> [Directions]: Exactly the lines from the one containing "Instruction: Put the" through the final line of the listing are to be retyped, and nothing more.

> [Available data]:
::::::::::

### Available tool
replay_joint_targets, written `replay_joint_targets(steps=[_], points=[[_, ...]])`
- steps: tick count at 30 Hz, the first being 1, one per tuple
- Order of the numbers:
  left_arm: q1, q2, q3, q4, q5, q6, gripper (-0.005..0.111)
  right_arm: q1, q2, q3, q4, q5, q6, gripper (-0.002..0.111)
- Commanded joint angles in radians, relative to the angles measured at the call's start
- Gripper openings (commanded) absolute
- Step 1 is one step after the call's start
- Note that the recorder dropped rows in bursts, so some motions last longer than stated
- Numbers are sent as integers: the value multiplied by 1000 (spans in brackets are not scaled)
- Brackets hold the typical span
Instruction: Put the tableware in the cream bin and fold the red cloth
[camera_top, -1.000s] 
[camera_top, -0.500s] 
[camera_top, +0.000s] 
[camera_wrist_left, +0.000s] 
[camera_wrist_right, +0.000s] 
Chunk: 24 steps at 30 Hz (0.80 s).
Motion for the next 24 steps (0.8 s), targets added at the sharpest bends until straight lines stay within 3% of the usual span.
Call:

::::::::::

> [Answer for this exercise]:
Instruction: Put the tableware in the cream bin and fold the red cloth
[camera_top, -1.000s] 
[camera_top, -0.500s] 
[camera_top, +0.000s] 
[camera_wrist_left, +0.000s] 
[camera_wrist_right, +0.000s] 
Chunk: 24 steps at 30 Hz (0.80 s).
Motion for the next 24 steps (0.8 s), targets added at the sharpest bends until straight lines stay within 3% of the usual span.
Call:

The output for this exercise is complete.